In 2013, Jamie Wyeth’s new portrait of Rockwell Kent on Monhegan Island, paintbrush and palette in hand, was exhibited at the Brandywine River Museum of American Art. (See it here.) In the background a body was falling off a cliff. The body belonged to Sally Maynard Moran, a former mistress of Kent. Wyeth denied he was suggesting Kent killed Moran in an unsolved Monhegan murder.
He explained it was simply part of his series about “untoward events that have occurred on Monhegan over the years and this, of course, is one of them.”
Rockwell Kent
Rockwell Kent was born 1882 in Tarrytown, N.Y., to a relatively affluent family. He studied at Columbia University and at the Art Student’s League. In 1903, he also had an apprenticeship with Monadnock painter Abbott Handerson Thayer.
Kent found inspiration in nature, and read deeply in the works of Transcendentalist philosophers Ralph Waldo Emerson and Henry David Thoreau.
In 1905 he moved to Monhegan Island off the Maine coast, where he built several cottages and a large house at the water’s edge, known today as the Red House.
Success
His paintings of the island won critical acclaim. He moved on to paint other landscapes that inspired him: in Minnesota, Newfoundland, Alaska, Vermont, Tierra del Fuego, Ireland and Greenland.
In 1926, publisher R.R. Donnelley asked Kent to illustrate Two Years Before the Mast by Richard Henry Dana, Jr. Kent, who loved maritime adventure, suggested Moby Dick instead. The publisher agreed, and Kent set about studying whaling lore and history. His illustrated an edition of Moby Dick, released in 1930, that sold out immediately.
He was also in demand as a magazine illustrator.

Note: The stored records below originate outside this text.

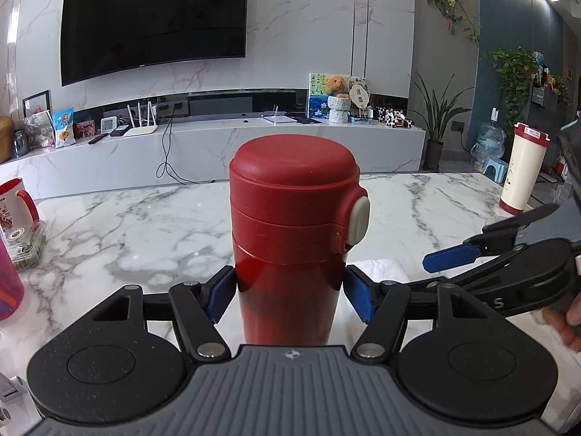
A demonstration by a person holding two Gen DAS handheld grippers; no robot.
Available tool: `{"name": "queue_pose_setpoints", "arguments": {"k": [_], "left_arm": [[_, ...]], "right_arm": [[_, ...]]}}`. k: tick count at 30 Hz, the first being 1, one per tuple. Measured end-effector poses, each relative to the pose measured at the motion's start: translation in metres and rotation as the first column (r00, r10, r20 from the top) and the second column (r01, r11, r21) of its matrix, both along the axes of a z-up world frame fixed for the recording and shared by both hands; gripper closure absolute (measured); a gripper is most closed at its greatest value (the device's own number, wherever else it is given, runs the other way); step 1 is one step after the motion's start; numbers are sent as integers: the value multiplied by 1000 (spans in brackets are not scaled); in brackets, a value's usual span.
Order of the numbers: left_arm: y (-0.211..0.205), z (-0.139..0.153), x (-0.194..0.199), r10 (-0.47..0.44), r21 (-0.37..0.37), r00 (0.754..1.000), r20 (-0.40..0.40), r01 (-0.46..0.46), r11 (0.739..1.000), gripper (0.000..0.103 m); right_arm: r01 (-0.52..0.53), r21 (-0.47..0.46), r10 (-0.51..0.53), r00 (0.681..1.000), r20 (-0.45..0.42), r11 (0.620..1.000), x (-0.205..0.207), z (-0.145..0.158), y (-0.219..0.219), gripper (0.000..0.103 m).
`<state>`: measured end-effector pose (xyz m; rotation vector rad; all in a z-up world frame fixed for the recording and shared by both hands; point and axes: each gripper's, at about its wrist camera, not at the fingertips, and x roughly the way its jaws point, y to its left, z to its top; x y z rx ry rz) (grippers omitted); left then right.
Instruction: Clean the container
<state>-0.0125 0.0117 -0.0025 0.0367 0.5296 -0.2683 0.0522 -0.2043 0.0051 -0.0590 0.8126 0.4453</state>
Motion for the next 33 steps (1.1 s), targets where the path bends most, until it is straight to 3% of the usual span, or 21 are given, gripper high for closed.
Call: {"name": "queue_pose_setpoints", "arguments": {"k": [6,15,26,30,33], "left_arm": [[1,1,1,2,-3,1000,-5,-2,1000,40],[1,2,2,7,-4,1000,-12,-8,1000,40],[3,3,3,9,-7,1000,-21,-9,1000,40],[3,3,4,11,-8,1000,-24,-11,1000,40],[3,2,5,10,-5,1000,-30,-10,1000,40]], "right_arm": [[90,9,-89,995,-54,996,10,-14,5,19],[70,-41,-73,995,-72,997,15,-33,18,21],[23,-71,-27,998,-58,997,13,-39,27,45],[-13,-48,9,997,-72,999,12,-38,28,68],[-41,-56,37,997,-71,998,9,-36,30,77]]}}
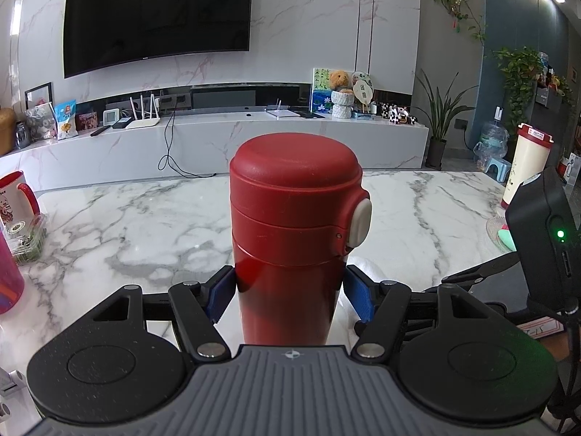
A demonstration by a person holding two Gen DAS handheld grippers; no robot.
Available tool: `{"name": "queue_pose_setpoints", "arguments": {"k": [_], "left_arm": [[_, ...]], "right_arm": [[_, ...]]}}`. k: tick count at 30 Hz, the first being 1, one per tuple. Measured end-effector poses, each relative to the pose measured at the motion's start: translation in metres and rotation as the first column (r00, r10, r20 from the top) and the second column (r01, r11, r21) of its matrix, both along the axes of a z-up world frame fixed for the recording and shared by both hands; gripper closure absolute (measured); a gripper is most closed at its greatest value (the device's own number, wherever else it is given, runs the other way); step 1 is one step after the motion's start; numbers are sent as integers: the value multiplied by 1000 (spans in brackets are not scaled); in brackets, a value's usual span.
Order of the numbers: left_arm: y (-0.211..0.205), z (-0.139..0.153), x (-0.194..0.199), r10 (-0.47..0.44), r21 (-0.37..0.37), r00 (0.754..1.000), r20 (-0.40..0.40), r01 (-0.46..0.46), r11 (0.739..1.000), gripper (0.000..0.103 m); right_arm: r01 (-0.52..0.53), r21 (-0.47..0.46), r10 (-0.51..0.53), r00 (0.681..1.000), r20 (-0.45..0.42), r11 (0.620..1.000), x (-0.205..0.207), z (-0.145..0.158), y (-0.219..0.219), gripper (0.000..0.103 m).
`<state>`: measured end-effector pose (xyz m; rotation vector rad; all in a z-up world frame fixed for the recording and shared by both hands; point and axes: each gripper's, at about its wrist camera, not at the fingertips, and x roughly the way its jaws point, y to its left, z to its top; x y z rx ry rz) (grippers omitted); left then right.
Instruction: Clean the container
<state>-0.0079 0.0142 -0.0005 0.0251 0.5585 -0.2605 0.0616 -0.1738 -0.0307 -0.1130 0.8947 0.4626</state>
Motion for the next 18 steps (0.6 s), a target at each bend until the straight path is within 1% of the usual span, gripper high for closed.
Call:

Under the name Hogarth, Jr., he created whimsical pen-and-ink drawings for Vanity Fair, New York Tribune, Harper’s Weekly and Life.
Red Baiting
But Rockwell Kent became increasingly radical and outspoken during World War II. He took an increasingly active role in progressive politics, and he remained patriotic toward the United States.
After the war he advocated friendship and peace with the Soviet Union. U.S. Sen. Joseph McCarthy targeted him during the red-baiting era, and his reputation suffered. Once one of the most famous, well-paid artists of his day, he was no longer in demand as an artist or illustrator.
In the summer of 1953, Sally Maynard Moran visited Monhegan. She stayed at one of the cottages the artist still owned, joined by his daughter, Mrs. Kathleen Finney, and her children. One day she announced she was going to take a walk. She was never seen again alive.
Three weeks after she disappeared, her body was discovered floating in the ocean off Portland Light.
“Mrs. Sally Maynard Moran, 49, New York society figure whose disappearance from the artists’ colony was a sensation last July, was murdered and thrown into the sea on the Maine coast, officials announced today,” reported the Chicago Tribune on Oct. 4, 1953.
Monhegan Murder
Pathologists had determined she died of blunt force trauma to the head. They said she couldn’t have fallen from Monhegan’s 100-foot cliffs, because her body would have had multiple bruises and fractures. The only other injury Sally Moran suffered was a broken arm.
Investigators learned two strange men were seen walking near the Kent cottage on the night of her death. An islander heard a voice shout, “Get your hands off me.”
Did Rockwell Kent have something to do with the murder of Sally Maynard? The rumor dogged him for years.
The theory about the Monhegan murder had several flaws. One was that Kent was in New York at the time of Sally Maynard’s death.
Another was that she wasn’t murdered – at least according to her grandniece, Martha Wolfe of Winchester, Va. The Kennebec County attorney general gave Wolfe copies of the cold case file in 2006. Wolfe then pored over the files and concluded her great-aunt’s death was an accident.
Kent and his wife believed she committed suicide because she couldn’t face leaving the island. They had gotten her a job as a secretary because her ex-husband’s business reverses lowered her alimony. Sally Maynard Moran had allen into despair and uncertainty, her psychiatrist told the Kents.
Kent and Wyeth
Rockwell Kent sold the Monhegan cottage after Sally Moran died. He never returned to the island. From his 40s on he lived and painted at the Adirondack farm he called Asgaard. He died of a heart attack in 1971.
Jamie Wyeth long found Kent fascinating. He collected Kent’s work and even bought a house owned by Kent on Monhegan. In 1972, he painted The Red House.
Then in 2013, the Brandywine River Museum of American Art in Chadds Ford, Pa., held the exhibit featuring Wyeth’s portrait of Kent, titled, Jamie Wyeth, Rockwell Kent and Monhegan.
This story about the Monhegan murder mystery was updated in 2022.